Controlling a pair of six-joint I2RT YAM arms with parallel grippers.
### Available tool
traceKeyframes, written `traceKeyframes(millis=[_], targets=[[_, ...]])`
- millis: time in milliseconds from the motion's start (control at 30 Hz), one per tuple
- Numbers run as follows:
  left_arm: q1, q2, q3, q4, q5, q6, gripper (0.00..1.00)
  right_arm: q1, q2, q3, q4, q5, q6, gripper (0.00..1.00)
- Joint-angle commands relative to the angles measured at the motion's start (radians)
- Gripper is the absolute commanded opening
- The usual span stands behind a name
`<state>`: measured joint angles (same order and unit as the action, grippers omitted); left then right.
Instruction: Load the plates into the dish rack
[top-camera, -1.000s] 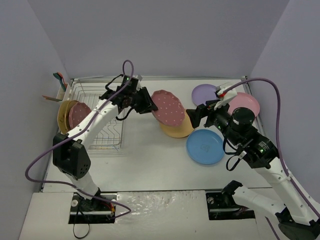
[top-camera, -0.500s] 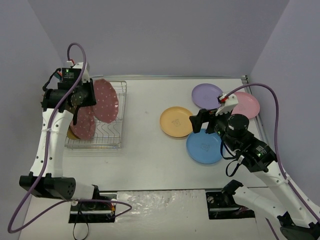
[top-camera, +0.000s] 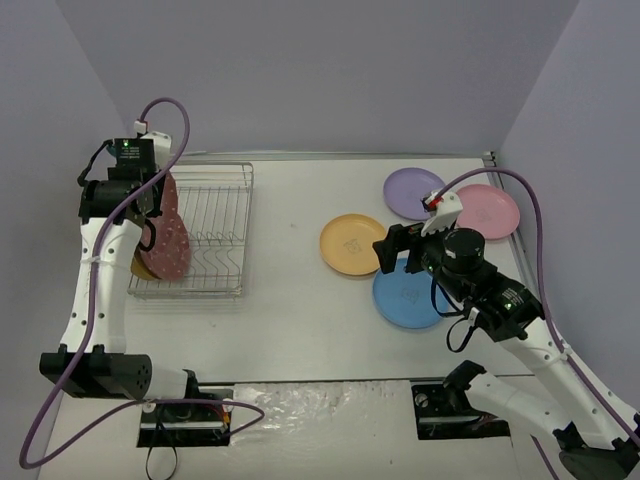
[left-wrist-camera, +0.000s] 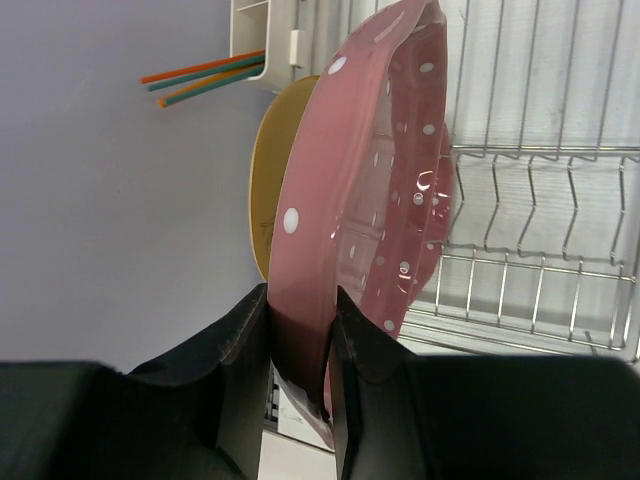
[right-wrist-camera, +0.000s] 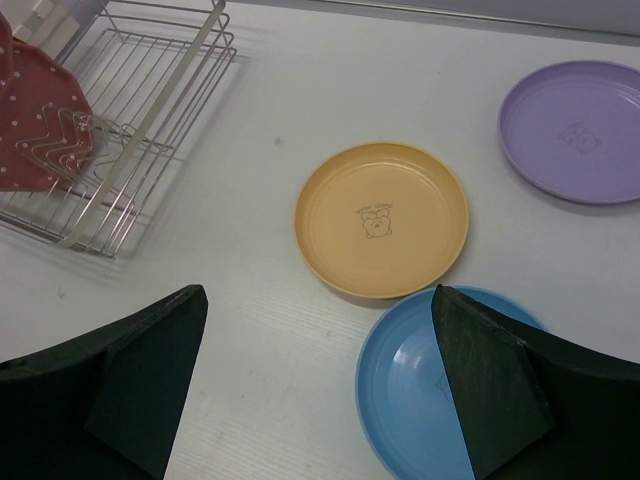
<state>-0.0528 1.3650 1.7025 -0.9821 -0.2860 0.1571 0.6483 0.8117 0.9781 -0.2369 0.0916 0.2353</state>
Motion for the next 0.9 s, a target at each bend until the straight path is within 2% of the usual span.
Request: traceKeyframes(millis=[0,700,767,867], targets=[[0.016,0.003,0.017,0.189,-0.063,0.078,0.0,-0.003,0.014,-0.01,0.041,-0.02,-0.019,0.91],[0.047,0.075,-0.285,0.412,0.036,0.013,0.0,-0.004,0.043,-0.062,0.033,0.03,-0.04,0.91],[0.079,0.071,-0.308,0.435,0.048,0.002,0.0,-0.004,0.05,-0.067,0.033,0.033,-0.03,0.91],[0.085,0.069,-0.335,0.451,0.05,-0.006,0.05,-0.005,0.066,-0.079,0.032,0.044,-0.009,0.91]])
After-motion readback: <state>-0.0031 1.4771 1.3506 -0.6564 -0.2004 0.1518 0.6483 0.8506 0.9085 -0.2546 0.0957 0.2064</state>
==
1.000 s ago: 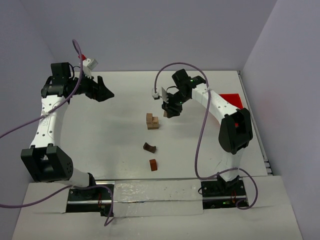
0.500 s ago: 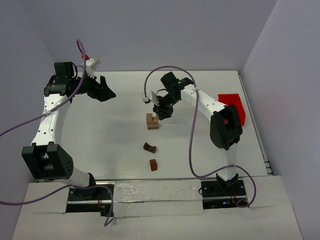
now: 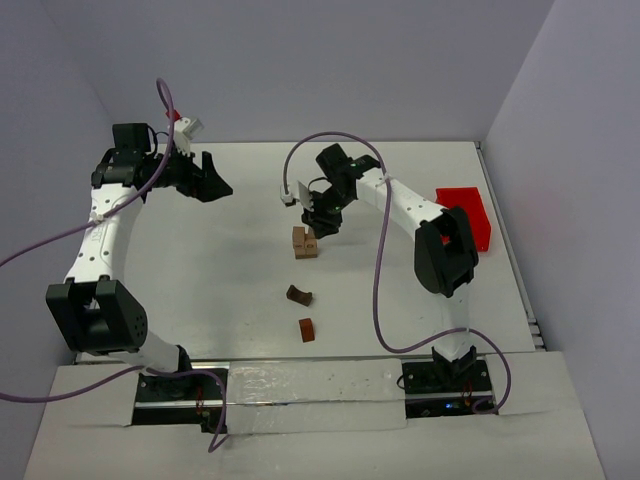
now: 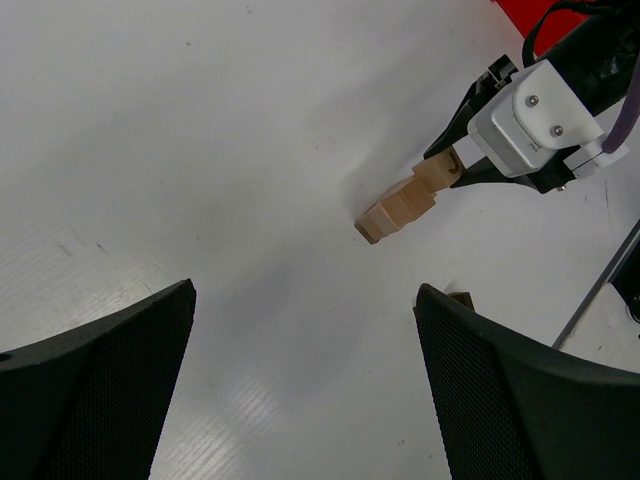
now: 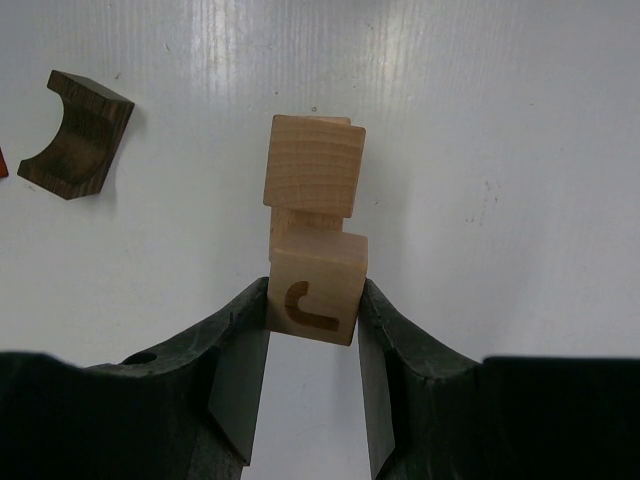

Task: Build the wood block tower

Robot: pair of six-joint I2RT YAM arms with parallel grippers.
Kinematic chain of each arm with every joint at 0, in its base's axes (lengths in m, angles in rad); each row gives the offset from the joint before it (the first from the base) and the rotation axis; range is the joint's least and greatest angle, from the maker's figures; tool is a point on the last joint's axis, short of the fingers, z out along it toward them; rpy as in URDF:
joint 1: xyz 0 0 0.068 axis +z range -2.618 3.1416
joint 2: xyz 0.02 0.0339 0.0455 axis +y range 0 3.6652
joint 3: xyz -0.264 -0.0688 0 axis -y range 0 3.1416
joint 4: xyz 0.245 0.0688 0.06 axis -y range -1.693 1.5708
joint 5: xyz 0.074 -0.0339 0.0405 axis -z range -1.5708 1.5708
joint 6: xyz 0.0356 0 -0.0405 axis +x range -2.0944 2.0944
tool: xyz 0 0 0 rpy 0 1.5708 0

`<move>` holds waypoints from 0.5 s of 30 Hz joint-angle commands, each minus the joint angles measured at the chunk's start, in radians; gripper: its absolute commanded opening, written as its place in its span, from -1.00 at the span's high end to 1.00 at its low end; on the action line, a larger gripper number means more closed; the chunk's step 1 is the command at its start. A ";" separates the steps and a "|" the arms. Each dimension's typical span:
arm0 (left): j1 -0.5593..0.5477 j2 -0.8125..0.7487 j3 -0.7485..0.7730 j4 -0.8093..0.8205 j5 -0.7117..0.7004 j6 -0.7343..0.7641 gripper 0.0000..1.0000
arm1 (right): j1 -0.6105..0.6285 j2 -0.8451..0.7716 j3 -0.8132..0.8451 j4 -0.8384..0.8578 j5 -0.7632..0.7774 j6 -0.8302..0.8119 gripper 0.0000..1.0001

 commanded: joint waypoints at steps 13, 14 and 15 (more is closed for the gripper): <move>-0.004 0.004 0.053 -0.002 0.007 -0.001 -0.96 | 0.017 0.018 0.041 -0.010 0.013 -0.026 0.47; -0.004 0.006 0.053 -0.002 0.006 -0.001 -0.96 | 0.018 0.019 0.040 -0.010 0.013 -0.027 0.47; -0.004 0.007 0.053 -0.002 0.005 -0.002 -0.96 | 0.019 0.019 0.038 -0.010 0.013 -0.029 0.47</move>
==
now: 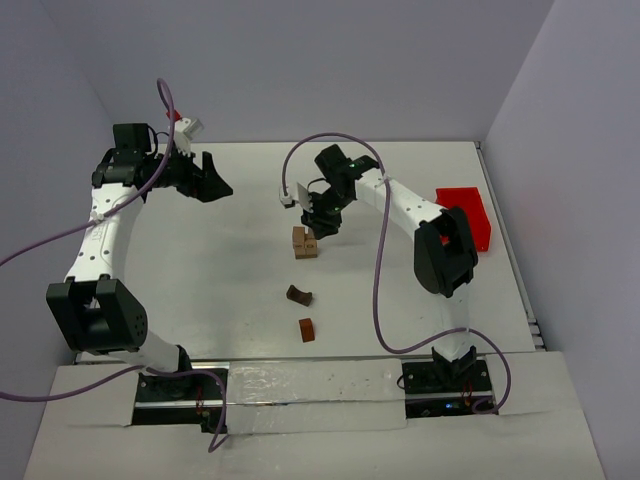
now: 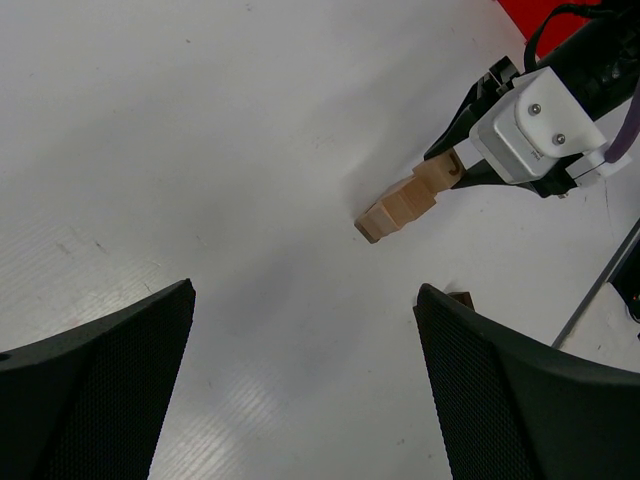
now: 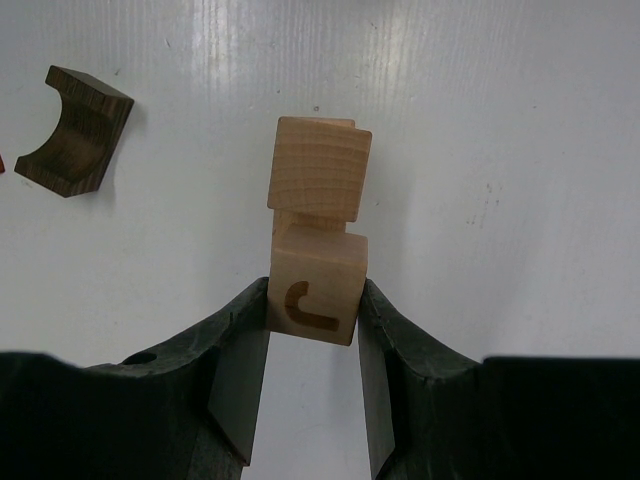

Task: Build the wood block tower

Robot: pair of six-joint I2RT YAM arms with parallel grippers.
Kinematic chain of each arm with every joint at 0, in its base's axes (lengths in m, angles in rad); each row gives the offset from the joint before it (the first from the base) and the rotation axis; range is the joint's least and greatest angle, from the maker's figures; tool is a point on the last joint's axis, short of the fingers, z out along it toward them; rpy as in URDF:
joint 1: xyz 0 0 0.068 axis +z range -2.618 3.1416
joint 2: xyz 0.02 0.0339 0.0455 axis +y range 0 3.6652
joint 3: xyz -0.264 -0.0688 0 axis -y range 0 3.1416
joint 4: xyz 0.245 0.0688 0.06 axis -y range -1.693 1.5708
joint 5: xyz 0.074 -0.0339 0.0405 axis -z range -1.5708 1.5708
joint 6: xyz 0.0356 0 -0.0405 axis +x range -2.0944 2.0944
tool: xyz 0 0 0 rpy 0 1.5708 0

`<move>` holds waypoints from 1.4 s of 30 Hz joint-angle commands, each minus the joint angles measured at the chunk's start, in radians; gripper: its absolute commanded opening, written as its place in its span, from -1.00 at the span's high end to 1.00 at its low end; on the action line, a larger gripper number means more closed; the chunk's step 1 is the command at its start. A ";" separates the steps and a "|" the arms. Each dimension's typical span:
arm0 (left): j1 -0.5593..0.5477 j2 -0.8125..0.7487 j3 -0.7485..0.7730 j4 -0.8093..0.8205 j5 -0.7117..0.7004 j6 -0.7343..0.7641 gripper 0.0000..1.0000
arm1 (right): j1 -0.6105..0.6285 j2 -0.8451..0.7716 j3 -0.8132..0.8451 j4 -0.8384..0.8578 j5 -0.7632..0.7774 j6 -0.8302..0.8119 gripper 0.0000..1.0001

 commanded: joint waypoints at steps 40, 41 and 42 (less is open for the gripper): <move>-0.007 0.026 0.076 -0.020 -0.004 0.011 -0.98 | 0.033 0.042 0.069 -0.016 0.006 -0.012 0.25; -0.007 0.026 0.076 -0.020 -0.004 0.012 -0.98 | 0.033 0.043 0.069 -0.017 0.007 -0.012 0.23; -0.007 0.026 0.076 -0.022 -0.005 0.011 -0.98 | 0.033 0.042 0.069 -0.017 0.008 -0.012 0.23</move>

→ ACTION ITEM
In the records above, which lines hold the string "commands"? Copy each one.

→ OUTPUT FOR THIS EXERCISE
- Joint-angle commands relative to the angles measured at the motion's start (radians)
`<move>` holds waypoints from 0.5 s of 30 Hz joint-angle commands, each minus the joint angles measured at the chunk's start, in radians; gripper: its absolute commanded opening, written as its place in its span, from -1.00 at the span's high end to 1.00 at its low end; on the action line, a larger gripper number means more closed; the chunk's step 1 is the command at its start. A ";" separates the steps and a "|" the arms. Each dimension's typical span:
`<move>` holds waypoints from 1.4 s of 30 Hz joint-angle commands, each minus the joint angles measured at the chunk's start, in radians; gripper: its absolute commanded opening, written as its place in its span, from -1.00 at the span's high end to 1.00 at its low end; on the action line, a larger gripper number means more closed; the chunk's step 1 is the command at its start. A ";" separates the steps and a "|" the arms. Each dimension's typical span:

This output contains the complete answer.